PROBLEM: Exactly the lines from the beginning of the material to the line with "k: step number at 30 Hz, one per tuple" are to be repeated, both ends included.

DATA SUPPLIED:

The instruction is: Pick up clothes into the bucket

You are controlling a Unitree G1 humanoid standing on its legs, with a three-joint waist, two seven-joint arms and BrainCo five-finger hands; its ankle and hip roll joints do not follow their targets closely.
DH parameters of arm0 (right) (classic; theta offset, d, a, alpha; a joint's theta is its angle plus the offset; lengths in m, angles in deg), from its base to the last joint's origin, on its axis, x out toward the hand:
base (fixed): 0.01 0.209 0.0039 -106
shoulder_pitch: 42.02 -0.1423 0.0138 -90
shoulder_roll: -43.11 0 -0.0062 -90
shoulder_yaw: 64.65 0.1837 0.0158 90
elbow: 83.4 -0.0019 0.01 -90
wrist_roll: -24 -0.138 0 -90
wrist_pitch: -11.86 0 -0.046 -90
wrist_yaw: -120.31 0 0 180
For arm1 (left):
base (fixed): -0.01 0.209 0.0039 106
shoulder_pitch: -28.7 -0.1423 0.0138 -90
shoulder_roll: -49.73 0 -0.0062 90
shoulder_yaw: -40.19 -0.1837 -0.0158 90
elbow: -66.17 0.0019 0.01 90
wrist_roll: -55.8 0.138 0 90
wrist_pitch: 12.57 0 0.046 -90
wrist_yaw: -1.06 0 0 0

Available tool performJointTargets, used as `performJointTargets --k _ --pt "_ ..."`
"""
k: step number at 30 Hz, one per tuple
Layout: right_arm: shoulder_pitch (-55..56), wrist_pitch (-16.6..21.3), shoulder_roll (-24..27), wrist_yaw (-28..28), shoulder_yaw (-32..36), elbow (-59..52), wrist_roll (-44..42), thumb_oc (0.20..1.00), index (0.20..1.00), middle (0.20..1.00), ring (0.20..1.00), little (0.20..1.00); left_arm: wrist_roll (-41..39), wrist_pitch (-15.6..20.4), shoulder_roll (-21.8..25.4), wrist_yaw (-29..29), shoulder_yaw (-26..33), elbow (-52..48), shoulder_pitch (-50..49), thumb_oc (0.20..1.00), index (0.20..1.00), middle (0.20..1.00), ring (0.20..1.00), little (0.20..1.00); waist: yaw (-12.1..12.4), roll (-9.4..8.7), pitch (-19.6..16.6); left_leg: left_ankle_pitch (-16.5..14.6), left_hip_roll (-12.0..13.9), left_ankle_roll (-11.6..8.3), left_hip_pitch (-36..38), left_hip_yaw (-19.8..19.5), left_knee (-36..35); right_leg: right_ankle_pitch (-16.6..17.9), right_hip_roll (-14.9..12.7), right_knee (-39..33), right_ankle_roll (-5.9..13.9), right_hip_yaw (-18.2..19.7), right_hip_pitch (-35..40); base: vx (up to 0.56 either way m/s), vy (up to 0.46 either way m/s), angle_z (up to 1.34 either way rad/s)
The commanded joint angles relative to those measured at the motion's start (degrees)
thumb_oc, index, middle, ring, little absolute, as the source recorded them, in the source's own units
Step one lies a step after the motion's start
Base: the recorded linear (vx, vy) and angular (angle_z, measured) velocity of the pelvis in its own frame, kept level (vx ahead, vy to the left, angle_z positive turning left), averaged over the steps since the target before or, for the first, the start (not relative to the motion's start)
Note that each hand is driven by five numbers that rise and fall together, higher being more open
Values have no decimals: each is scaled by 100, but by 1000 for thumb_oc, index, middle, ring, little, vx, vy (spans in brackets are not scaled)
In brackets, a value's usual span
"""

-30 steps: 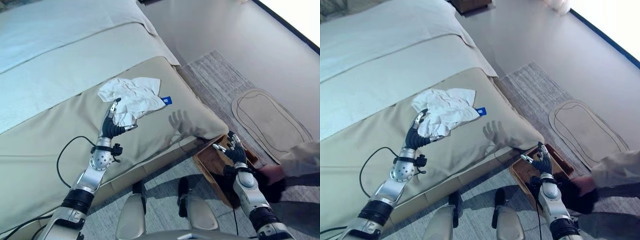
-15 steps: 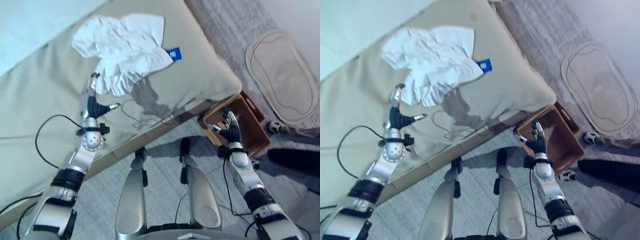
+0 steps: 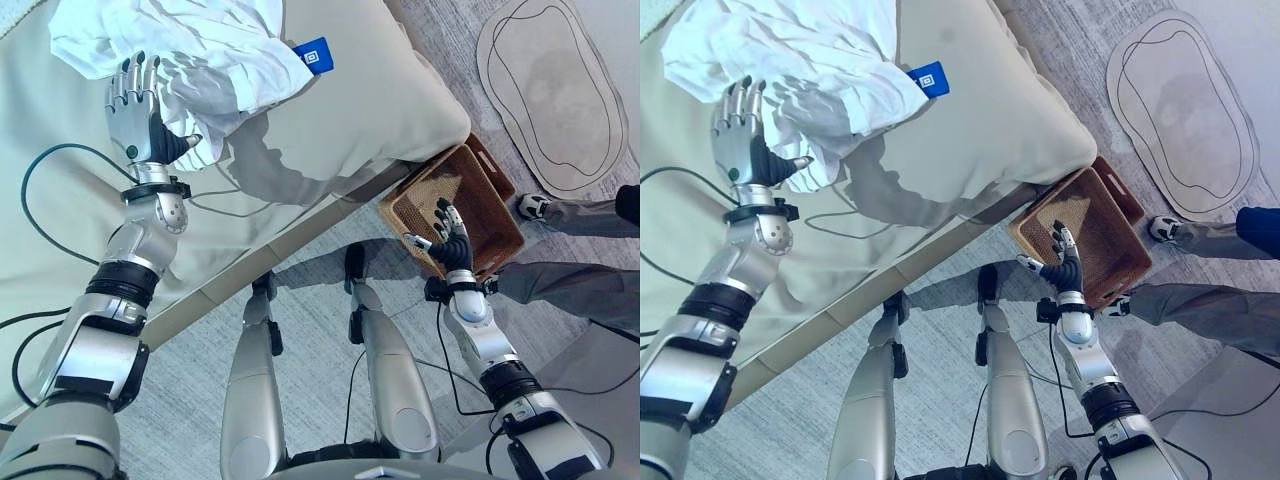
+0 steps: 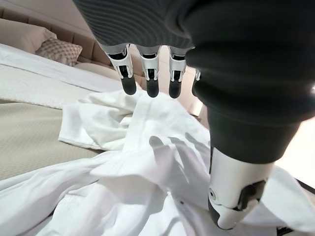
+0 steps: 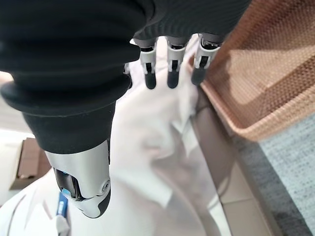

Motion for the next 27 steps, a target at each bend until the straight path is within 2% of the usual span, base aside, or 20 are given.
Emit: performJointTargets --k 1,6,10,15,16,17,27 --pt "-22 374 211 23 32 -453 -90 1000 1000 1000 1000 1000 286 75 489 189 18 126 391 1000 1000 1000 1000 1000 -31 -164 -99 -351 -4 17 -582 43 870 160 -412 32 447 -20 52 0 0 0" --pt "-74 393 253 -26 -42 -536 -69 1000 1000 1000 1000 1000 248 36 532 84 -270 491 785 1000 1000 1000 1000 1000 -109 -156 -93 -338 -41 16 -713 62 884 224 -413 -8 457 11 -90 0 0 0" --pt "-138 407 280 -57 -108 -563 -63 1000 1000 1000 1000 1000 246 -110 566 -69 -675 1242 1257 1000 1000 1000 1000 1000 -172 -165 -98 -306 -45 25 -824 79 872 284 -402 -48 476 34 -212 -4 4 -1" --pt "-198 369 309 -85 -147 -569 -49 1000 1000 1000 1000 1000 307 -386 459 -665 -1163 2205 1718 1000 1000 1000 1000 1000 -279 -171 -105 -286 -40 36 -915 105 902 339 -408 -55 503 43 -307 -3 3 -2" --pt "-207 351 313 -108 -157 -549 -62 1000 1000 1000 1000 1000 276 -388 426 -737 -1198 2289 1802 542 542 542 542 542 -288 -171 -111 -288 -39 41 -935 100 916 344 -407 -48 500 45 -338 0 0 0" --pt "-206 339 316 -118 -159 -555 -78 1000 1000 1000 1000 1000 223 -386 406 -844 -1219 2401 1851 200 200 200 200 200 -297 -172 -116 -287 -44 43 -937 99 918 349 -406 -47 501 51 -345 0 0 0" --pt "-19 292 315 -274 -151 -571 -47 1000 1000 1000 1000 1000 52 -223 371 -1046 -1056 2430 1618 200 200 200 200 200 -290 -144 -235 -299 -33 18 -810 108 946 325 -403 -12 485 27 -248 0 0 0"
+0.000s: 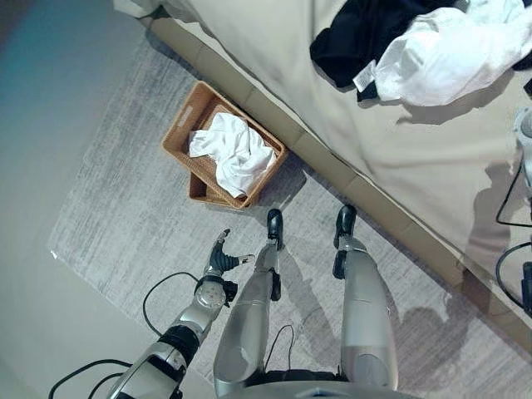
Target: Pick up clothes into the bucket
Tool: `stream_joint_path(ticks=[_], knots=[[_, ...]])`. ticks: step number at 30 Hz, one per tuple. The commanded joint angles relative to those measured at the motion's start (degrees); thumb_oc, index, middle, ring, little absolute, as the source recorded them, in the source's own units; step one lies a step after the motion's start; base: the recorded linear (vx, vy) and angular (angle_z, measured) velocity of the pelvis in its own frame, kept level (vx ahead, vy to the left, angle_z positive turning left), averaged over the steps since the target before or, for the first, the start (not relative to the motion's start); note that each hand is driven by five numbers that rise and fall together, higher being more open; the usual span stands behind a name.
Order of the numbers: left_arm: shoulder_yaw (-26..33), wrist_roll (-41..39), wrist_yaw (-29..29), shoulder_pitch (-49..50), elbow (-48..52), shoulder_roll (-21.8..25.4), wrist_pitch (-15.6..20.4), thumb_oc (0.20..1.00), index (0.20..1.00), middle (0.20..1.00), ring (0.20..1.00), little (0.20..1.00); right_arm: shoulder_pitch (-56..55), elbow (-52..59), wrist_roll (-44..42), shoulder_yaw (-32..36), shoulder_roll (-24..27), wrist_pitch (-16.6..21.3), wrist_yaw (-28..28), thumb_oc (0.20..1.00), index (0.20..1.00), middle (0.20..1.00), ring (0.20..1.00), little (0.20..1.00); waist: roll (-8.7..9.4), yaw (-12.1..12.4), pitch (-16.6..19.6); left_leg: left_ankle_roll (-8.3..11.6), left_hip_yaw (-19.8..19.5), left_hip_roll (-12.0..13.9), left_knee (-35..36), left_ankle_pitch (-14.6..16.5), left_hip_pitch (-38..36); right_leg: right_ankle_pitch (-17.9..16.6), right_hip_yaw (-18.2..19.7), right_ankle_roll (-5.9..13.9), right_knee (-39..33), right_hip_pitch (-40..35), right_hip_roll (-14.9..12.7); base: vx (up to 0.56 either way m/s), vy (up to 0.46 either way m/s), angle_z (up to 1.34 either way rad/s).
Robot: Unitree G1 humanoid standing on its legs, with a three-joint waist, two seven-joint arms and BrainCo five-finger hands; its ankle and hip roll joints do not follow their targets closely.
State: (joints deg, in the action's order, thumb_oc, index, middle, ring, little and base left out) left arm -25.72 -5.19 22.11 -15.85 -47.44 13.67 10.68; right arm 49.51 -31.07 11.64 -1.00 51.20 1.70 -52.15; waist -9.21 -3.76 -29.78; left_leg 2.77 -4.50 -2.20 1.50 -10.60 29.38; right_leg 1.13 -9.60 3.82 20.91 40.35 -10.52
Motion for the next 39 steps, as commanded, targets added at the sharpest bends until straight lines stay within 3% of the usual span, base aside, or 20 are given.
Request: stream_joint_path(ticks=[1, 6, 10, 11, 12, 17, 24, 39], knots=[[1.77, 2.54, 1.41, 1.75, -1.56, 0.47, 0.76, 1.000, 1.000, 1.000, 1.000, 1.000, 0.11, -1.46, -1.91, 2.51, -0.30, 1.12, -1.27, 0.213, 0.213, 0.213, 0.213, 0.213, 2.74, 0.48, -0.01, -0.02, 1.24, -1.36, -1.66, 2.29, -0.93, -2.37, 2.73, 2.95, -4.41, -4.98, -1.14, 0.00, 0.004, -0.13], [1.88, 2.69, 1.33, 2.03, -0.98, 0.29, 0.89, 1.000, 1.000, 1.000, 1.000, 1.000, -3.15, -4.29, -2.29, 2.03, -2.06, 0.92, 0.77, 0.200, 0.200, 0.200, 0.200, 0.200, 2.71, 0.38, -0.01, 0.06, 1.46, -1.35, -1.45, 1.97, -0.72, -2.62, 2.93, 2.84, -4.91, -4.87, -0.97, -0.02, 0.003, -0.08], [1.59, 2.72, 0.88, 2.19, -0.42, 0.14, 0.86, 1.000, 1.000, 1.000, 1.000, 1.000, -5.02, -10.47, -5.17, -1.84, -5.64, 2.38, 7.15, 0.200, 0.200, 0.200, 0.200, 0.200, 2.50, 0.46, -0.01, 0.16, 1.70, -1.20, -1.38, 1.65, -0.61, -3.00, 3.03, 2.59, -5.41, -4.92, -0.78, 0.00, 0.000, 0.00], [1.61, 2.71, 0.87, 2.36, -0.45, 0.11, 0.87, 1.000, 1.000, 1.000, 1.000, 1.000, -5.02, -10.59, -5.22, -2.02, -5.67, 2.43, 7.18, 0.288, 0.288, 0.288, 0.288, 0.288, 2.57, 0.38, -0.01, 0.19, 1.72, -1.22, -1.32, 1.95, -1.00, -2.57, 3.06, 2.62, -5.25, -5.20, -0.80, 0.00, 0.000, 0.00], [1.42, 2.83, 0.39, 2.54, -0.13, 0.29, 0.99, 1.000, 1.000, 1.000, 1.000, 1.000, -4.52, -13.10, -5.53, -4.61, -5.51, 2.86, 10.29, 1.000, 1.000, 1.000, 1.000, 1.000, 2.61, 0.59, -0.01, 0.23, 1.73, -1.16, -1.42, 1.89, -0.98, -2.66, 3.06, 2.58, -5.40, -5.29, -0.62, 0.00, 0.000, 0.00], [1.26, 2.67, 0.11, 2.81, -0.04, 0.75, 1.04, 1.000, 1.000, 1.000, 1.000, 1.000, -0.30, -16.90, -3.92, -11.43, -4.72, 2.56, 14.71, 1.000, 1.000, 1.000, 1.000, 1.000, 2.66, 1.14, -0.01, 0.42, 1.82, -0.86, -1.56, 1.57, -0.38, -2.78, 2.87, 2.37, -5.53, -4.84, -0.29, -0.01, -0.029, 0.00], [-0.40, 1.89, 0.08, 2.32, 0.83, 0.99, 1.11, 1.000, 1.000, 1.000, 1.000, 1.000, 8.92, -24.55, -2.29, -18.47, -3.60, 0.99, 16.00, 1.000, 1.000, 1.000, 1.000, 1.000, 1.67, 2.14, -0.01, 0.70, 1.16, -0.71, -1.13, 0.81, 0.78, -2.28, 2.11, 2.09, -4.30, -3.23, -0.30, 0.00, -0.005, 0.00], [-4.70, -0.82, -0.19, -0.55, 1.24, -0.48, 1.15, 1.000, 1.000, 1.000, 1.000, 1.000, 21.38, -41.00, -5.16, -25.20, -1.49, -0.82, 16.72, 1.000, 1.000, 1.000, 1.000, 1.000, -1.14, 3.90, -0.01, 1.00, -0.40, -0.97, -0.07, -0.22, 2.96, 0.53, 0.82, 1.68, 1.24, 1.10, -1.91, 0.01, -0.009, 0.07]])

REPLY TO THE TASK:
The instruction is: Pick up clothes into the bucket

You are controlling a Unitree G1 humanoid standing on its legs, with a three-joint waist, two seven-joint arms and BrainCo five-finger hands; its ankle and hip roll joints do not follow their targets closely.
DH parameters of arm0 (right) (classic; theta offset, d, a, alpha; a joint's theta is its angle plus the offset; lengths in m, angles in deg), from its base to the last joint's origin, on its axis, x out toward the hand:
base (fixed): 0.01 0.209 0.0039 -106
shoulder_pitch: 42.02 -0.1423 0.0138 -90
shoulder_roll: -43.11 0 -0.0062 -90
shoulder_yaw: 64.65 0.1837 0.0158 90
elbow: 83.4 -0.0019 0.01 -90
wrist_roll: -24 -0.138 0 -90
wrist_pitch: -11.86 0 -0.046 -90
wrist_yaw: -120.31 0 0 180
For arm1 (left):
base (fixed): -0.01 0.209 0.0039 106
shoulder_pitch: -28.7 -0.1423 0.0138 -90
shoulder_roll: -49.73 0 -0.0062 90
shoulder_yaw: -40.19 -0.1837 -0.0158 90
elbow: -66.17 0.0019 0.01 90
wrist_roll: -55.8 0.138 0 90
wrist_pitch: 12.57 0 0.046 -90
wrist_yaw: -1.06 0 0 0

Available tool performJointTargets, used as `performJointTargets --k _ --pt "_ ..."`
"""
k: step number at 30 Hz, one per tuple

No further answer is needed.